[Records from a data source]

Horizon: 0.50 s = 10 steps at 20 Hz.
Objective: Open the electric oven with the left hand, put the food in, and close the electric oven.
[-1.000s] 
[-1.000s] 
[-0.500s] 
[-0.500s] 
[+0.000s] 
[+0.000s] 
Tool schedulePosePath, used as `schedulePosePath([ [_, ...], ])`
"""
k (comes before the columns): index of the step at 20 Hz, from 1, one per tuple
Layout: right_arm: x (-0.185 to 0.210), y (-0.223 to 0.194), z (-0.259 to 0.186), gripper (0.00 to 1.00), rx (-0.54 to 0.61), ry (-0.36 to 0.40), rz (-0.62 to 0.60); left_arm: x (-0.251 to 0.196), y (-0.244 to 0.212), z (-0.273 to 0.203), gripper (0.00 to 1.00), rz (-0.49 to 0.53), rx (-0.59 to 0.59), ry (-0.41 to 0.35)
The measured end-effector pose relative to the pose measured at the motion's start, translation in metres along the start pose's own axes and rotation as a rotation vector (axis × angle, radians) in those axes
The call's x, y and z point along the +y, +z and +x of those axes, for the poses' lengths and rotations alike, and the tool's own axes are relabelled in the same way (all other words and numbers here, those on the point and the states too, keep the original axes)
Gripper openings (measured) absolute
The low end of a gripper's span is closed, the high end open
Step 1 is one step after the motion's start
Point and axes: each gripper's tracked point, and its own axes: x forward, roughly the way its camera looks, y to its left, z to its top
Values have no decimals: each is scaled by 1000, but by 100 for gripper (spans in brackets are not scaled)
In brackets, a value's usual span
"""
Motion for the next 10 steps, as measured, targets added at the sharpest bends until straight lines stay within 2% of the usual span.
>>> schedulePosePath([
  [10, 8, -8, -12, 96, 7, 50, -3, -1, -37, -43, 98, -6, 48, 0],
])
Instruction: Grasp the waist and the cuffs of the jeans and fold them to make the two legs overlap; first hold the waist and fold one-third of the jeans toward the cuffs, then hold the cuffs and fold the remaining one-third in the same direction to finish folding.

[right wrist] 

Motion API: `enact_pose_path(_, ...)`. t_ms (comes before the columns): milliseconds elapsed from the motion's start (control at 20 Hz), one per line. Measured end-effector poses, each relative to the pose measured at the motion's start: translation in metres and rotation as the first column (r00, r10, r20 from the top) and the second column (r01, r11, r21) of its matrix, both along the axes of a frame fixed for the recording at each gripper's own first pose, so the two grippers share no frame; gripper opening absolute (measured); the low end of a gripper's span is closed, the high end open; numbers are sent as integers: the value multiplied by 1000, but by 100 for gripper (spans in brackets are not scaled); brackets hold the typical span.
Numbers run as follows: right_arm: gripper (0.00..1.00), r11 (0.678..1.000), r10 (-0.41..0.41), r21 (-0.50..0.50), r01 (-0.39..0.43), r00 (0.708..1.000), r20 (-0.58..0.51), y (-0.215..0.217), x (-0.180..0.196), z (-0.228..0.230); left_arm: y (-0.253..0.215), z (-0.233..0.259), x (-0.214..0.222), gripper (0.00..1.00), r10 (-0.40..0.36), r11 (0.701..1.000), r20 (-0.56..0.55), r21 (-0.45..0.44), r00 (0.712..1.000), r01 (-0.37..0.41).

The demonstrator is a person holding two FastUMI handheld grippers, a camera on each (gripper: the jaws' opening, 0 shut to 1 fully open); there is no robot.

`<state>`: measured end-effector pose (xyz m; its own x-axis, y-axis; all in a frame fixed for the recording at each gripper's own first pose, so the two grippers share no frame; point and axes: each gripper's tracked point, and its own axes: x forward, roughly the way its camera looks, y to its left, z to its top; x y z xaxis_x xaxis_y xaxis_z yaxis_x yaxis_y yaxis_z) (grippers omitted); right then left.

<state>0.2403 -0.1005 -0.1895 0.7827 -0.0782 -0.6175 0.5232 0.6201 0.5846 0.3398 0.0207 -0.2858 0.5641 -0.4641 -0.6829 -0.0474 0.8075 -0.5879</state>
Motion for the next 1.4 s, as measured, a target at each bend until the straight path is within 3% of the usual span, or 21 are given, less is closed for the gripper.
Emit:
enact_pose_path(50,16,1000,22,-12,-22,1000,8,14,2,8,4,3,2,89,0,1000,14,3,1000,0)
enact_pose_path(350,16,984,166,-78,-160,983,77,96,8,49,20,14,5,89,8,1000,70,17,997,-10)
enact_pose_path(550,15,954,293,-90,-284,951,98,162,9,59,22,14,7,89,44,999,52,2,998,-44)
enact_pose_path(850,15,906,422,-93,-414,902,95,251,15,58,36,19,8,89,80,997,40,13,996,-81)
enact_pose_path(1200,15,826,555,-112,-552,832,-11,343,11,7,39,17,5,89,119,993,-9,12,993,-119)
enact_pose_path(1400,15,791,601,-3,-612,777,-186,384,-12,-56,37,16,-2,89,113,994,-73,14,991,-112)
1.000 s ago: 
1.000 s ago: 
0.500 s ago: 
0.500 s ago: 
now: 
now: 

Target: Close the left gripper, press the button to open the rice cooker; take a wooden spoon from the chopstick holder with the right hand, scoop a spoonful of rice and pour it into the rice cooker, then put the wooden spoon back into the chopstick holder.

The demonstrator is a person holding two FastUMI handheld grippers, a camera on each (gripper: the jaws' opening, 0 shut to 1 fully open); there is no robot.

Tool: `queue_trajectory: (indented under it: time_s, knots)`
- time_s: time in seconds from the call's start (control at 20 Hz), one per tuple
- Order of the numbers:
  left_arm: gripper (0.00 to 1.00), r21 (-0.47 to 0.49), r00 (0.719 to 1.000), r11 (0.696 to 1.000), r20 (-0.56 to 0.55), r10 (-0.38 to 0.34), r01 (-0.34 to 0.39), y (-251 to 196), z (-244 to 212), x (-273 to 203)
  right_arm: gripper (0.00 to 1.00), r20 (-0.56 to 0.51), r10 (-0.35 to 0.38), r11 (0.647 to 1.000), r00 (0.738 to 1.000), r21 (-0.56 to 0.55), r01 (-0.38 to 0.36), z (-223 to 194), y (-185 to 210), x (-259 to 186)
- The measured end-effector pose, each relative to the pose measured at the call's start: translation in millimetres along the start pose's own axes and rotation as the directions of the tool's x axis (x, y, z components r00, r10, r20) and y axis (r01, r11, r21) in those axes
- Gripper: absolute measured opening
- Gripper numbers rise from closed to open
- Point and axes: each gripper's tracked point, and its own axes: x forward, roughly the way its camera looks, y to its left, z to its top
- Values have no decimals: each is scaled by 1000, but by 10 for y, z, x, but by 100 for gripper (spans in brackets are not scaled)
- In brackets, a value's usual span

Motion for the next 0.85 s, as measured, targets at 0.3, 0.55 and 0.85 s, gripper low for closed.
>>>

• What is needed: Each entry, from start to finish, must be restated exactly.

• Solution to this exercise:
Horizon: 0.50 s = 10 steps at 20 Hz.
Objective: Open the electric oven with the left hand, put the food in, and close the electric oven.
[-1.000s] 
[-1.000s] 
[-0.500s] 
[-0.500s] 
[+0.000s] 
[+0.000s] 
Tool schedulePosePath, used as `schedulePosePath([ [_, ...], ])`
"""
k (comes before the columns): index of the step at 20 Hz, from 1, one per tuple
Layout: right_arm: x (-0.185 to 0.210), y (-0.223 to 0.194), z (-0.259 to 0.186), gripper (0.00 to 1.00), rx (-0.54 to 0.61), ry (-0.36 to 0.40), rz (-0.62 to 0.60); left_arm: x (-0.251 to 0.196), y (-0.244 to 0.212), z (-0.273 to 0.203), gripper (0.00 to 1.00), rz (-0.49 to 0.53), rx (-0.59 to 0.59), ry (-0.41 to 0.35)
The measured end-effector pose relative to the pose measured at the motion's start, translation in metres along the start pose's own axes and rotation as a rotation vector (axis × angle, radians) in those axes
The call's x, y and z point along the +y, +z and +x of those axes, for the poses' lengths and rotations alike, and the tool's own axes are relabelled in the same way (all other words and numbers here, those on the point and the states too, keep the original axes)
Gripper openings (measured) absolute
The low end of a gripper's span is closed, the high end open
Step 1 is one step after the motion's start
Point and axes: each gripper's tracked point, and its own axes: x forward, roughly the way its camera looks, y to its left, z to its top
Values have no decimals: each is scaled by 1000, but by 100 for gripper (spans in brackets are not scaled)
In brackets, a value's usual span
"""
Motion for the next 10 steps, as measured, targets added at the sharpest bends until straight lines stay within 2% of the usual span.
>>> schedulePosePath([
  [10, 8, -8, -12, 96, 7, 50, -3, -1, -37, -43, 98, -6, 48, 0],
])
Instruction: Grasp the waist and the cuffs of the jeans and fold them to make the two legs overlap; first hold the waist and fold one-third of the jeans toward the cuffs, then hold the cuffs and fold the remaining one-third in the same direction to finish folding.

[right wrist] 

Motion API: `enact_pose_path(_, ...)`. t_ms (comes before the columns): milliseconds elapsed from the motion's start (control at 20 Hz), one per line. Measured end-effector poses, each relative to the pose measured at the motion's start: translation in metres and rotation as the first column (r00, r10, r20 from the top) and the second column (r01, r11, r21) of its matrix, both along the axes of a frame fixed for the recording at each gripper's own first pose, so the two grippers share no frame; gripper opening absolute (measured); the low end of a gripper's span is closed, the high end open; numbers are sent as integers: the value multiplied by 1000, but by 100 for gripper (spans in brackets are not scaled); brackets hold the typical span.
Numbers run as follows: right_arm: gripper (0.00..1.00), r11 (0.678..1.000), r10 (-0.41..0.41), r21 (-0.50..0.50), r01 (-0.39..0.43), r00 (0.708..1.000), r20 (-0.58..0.51), y (-0.215..0.217), x (-0.180..0.196), z (-0.228..0.230); left_arm: y (-0.253..0.215), z (-0.233..0.259), x (-0.214..0.222), gripper (0.00..1.00), r10 (-0.40..0.36), r11 (0.701..1.000), r20 (-0.56..0.55), r21 (-0.45..0.44), r00 (0.712..1.000), r01 (-0.37..0.41).

The demonstrator is a person holding two FastUMI handheld grippers, a camera on each (gripper: the jaws' opening, 0 shut to 1 fully open); there is no robot.

`<state>`: measured end-effector pose (xyz m; its own x-axis, y-axis; all in a frame fixed for the recording at each gripper's own first pose, so the two grippers share no frame; point and axes: each gripper's tracked point, and its own axes: x forward, roughly the way its camera looks, y to its left, z to its top; x y z xaxis_x xaxis_y xaxis_z yaxis_x yaxis_y yaxis_z) (grippers omitted); right then left.

<state>0.2403 -0.1005 -0.1895 0.7827 -0.0782 -0.6175 0.5232 0.6201 0.5846 0.3398 0.0207 -0.2858 0.5641 -0.4641 -0.6829 -0.0474 0.8075 -0.5879</state>
Motion for the next 1.4 s, as measured, a target at each bend until the straight path is within 3% of the usual span, or 21 are given, less is closed for the gripper.
Emit:
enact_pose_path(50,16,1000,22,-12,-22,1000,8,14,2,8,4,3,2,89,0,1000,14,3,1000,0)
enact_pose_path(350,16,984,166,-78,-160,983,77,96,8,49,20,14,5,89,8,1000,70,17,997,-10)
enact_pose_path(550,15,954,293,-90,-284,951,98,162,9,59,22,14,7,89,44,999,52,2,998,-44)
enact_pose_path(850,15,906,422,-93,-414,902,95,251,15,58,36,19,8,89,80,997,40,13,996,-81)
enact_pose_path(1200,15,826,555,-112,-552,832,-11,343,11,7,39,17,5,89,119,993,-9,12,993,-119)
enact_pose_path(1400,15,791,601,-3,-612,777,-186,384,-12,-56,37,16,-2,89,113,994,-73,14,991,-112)
1.000 s ago: 
1.000 s ago: 
0.500 s ago: 
0.500 s ago: 
now: 
now: 

Target: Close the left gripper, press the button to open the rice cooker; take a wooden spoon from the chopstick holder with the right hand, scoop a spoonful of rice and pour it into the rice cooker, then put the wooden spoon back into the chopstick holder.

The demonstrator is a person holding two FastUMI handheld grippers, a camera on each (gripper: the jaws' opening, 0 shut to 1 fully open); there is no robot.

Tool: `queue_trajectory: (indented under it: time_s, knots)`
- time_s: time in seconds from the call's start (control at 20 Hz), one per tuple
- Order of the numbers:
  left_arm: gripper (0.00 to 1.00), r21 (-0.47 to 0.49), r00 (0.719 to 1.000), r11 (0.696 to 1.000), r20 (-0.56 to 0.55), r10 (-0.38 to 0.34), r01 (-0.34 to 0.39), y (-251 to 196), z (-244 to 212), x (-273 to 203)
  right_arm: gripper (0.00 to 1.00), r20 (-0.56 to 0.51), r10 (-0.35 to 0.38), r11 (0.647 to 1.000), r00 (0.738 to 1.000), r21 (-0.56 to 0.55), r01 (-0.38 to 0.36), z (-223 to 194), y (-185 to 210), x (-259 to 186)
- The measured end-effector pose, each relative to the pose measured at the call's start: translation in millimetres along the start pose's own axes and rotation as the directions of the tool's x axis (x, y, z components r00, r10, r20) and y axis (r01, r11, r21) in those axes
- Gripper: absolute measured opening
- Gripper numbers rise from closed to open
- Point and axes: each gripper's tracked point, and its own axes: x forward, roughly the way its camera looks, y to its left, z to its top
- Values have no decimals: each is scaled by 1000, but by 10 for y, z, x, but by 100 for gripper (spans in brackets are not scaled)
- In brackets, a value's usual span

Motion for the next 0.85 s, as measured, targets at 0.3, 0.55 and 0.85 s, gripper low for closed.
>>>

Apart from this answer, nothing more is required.